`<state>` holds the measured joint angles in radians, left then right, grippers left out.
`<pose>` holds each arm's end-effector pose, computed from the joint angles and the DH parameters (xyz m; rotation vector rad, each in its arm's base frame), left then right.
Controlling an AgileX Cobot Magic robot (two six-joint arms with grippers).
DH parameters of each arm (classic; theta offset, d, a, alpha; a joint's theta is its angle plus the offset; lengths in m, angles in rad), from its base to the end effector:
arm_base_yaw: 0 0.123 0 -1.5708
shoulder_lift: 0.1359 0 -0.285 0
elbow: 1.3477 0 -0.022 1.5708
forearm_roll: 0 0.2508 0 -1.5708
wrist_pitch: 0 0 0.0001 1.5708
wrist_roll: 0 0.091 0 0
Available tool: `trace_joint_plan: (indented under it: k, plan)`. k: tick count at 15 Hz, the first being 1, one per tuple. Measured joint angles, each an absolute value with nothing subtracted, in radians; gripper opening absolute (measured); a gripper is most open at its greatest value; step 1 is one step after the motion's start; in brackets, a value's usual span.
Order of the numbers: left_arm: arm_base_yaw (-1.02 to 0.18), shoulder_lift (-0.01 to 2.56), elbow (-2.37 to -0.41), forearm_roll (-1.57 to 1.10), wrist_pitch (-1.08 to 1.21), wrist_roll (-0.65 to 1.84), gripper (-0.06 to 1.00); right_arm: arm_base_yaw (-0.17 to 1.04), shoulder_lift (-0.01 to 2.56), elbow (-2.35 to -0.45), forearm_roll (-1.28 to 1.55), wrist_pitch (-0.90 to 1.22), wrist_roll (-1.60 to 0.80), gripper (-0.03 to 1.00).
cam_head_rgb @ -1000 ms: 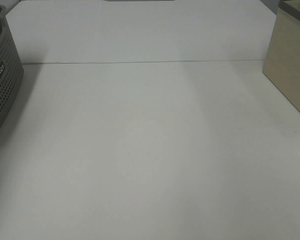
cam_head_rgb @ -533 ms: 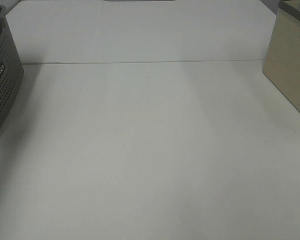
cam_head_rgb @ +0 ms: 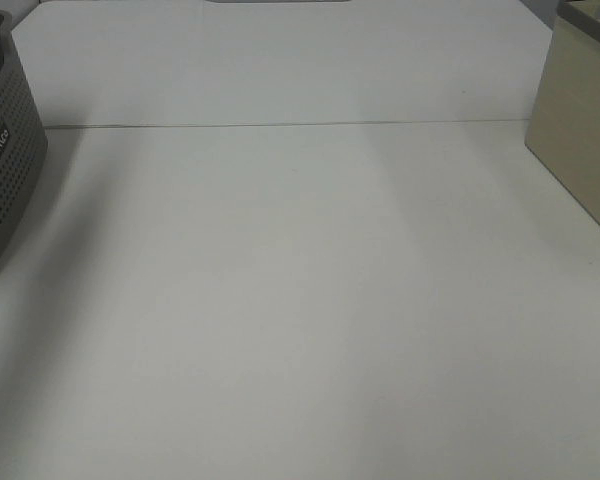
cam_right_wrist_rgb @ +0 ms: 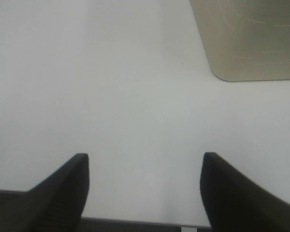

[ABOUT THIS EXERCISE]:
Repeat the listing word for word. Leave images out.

[SOLUTION FOR THIS TASK]:
`<state>` holds the measured joint angles in radians, left then right, grippers left out.
`<pose>` holds each arm's end-effector pose, computed from the joint angles and the DH parameters (xyz m; rotation vector rad, each in its arm's base frame), left then right.
Controlling an AgileX Cobot Magic robot (two six-joint arms with grippers).
DH parameters of each arm (classic; theta offset, d, a, alpha; a joint's theta is its angle plus the offset; lengths in m, angles in rad), from its base to the end effector:
arm_base_yaw: 0 0.123 0 -1.5708
shoulder_lift: 0.1359 0 -0.285 0
elbow: 1.3477 0 -0.022 1.5708
forearm_roll: 0 0.2508 0 -1.5708
wrist_pitch: 0 0 0.0001 1.5708
wrist_roll: 0 0.091 0 0
Available tool: `trace_joint_plan: (indented under it: k, plan)`. k: tick count at 15 Hz, the first being 1, one per tuple. Measured joint angles, each an absolute value with nothing subtracted, in radians; gripper opening absolute (measured); a gripper is most open at its greatest value; step 1 is one step after the motion's start; in brackets, a value's usual span.
Order of the numbers: left_arm: arm_base_yaw (-1.02 to 0.18), shoulder_lift (-0.01 to 2.56), elbow (-2.37 to -0.41), forearm_roll (-1.57 to 1.10), wrist_pitch (-1.08 to 1.21), wrist_roll (-0.65 to 1.84), gripper (-0.06 to 1.00); right_arm: arm_base_yaw (-0.17 to 1.04), shoulder_lift (-0.01 to 2.56), elbow (-2.35 to -0.45), forearm_roll (-1.28 to 1.55), wrist_pitch (-0.90 to 1.22), wrist_roll (-1.60 to 0.80), gripper (-0.03 to 1.00).
cam_head_rgb @ -1000 ms: 
cam_head_rgb @ -533 ms: 
cam_head_rgb @ +0 ms: 
cam_right_wrist_rgb @ +0 ms: 

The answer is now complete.